• **TASK GOAL**:
Count every line that includes the string "camera" in the entries that follow. Nothing besides the number is needed.

• **EXERCISE DATA**:
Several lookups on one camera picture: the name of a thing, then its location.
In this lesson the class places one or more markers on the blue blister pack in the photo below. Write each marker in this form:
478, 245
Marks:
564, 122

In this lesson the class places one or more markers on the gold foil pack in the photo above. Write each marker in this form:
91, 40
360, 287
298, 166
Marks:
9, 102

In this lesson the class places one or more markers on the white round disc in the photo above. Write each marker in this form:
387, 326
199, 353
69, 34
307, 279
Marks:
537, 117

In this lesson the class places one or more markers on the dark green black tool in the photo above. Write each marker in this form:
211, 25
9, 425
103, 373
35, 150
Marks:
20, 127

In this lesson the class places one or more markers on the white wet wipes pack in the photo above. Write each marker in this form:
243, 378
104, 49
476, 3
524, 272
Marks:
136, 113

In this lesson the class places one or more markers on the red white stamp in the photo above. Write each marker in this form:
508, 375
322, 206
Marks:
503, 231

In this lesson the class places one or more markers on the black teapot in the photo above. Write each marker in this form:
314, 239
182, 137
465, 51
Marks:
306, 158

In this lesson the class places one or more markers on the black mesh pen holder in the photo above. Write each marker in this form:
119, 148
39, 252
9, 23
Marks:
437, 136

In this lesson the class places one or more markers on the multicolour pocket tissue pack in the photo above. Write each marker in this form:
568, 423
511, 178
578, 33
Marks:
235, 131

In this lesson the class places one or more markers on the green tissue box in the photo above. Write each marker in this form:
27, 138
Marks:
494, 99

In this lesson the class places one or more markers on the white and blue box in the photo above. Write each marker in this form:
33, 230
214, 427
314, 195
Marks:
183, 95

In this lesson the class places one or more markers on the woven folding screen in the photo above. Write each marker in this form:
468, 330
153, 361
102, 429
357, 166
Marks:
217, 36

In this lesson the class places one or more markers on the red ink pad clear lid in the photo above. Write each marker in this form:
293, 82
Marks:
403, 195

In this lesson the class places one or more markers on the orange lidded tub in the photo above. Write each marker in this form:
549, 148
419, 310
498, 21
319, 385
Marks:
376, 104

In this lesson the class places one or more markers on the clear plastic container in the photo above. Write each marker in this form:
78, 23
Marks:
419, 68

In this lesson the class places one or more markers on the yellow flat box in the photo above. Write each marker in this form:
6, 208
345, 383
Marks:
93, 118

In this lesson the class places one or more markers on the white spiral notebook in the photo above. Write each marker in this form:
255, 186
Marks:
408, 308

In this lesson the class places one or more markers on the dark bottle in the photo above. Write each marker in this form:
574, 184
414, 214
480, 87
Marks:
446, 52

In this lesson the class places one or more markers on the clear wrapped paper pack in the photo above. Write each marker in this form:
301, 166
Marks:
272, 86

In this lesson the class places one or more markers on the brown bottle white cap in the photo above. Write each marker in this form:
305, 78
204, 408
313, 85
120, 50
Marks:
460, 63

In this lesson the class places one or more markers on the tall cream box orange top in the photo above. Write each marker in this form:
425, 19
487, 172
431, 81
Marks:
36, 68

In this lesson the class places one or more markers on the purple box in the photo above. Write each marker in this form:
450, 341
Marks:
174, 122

* * *

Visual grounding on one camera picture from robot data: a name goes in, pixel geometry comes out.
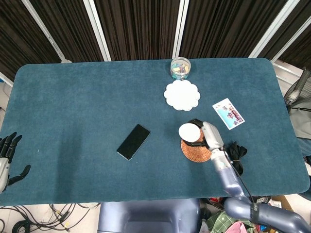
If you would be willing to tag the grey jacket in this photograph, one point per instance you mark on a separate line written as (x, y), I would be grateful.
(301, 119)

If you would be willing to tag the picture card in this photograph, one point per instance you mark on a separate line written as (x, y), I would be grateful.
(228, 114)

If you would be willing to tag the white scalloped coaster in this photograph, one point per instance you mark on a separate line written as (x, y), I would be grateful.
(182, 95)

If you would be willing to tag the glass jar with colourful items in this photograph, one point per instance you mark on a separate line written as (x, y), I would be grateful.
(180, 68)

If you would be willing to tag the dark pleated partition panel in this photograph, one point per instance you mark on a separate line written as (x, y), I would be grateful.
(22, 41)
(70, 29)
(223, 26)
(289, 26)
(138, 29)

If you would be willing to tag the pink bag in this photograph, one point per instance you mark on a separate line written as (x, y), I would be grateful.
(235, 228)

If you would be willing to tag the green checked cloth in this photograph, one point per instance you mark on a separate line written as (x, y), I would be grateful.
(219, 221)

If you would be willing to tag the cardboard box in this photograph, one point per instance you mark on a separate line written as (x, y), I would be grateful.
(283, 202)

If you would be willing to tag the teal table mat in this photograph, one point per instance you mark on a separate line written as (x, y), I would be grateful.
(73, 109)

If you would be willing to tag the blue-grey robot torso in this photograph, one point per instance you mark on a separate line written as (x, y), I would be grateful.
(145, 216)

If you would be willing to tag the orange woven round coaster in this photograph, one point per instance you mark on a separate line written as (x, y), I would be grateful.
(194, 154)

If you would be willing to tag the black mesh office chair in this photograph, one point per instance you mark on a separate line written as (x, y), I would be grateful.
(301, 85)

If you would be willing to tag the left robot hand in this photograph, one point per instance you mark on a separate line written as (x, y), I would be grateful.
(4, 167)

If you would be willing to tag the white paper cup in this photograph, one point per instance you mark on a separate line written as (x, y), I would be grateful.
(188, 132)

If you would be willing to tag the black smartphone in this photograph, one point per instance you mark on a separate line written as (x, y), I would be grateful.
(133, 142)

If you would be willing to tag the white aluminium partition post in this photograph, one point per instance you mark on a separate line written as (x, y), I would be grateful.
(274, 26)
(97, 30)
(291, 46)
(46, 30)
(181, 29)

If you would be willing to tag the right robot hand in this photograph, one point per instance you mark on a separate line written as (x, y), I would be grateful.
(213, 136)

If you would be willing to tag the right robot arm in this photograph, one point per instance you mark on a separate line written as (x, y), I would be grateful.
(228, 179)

--

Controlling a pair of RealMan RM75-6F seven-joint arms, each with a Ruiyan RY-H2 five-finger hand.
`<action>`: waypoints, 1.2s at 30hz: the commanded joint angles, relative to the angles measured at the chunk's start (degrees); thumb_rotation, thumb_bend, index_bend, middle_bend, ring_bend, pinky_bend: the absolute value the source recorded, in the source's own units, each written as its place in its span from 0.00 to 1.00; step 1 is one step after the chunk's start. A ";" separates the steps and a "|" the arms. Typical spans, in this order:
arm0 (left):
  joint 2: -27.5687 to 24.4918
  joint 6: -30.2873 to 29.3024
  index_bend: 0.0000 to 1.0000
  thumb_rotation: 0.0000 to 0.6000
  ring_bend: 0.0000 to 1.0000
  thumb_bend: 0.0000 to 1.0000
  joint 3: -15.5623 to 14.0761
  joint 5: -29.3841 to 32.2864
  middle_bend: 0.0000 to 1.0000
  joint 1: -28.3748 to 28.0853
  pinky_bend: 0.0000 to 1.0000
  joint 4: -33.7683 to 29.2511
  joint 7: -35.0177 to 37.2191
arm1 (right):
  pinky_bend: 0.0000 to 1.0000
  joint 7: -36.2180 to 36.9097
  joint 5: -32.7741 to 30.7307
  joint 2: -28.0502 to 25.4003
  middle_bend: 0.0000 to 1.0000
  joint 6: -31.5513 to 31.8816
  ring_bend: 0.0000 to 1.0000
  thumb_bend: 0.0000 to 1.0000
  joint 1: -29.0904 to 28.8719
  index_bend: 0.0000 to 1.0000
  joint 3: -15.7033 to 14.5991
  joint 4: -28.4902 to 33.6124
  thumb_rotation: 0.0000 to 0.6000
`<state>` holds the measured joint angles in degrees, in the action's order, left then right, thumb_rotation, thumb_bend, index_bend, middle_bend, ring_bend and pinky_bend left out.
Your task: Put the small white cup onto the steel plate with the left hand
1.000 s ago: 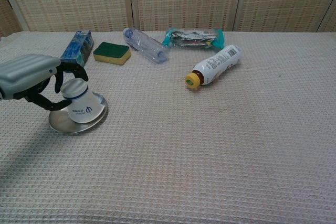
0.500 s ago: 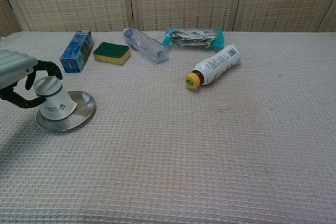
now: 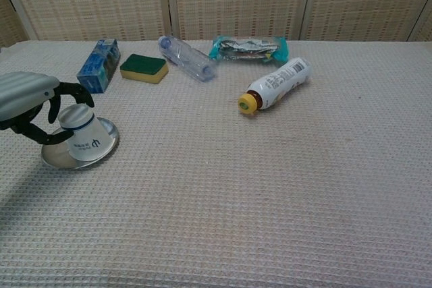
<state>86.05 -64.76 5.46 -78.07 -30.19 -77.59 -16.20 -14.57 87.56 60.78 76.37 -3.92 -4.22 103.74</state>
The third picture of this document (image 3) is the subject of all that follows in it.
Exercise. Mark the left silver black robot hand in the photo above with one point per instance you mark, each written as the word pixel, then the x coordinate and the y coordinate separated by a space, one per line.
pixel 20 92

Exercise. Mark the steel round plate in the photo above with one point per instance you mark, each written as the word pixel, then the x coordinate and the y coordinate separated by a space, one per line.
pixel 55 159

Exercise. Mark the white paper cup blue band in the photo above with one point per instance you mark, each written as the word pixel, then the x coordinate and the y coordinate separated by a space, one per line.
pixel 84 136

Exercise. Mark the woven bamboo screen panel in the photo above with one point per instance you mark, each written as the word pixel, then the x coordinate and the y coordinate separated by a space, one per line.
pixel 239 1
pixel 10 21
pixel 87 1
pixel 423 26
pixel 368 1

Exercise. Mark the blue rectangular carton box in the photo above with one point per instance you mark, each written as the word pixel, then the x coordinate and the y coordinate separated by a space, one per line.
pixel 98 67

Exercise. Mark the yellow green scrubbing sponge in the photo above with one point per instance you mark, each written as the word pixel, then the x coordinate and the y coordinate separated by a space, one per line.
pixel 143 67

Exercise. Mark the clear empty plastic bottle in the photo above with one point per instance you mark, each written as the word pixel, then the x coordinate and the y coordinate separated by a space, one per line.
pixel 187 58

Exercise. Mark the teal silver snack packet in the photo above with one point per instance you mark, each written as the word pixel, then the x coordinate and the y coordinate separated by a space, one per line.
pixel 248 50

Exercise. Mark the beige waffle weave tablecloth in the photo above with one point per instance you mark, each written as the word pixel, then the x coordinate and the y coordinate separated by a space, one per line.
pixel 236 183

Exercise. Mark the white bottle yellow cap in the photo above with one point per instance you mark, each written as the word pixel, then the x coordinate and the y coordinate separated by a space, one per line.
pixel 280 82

• **YOUR RESPONSE**:
2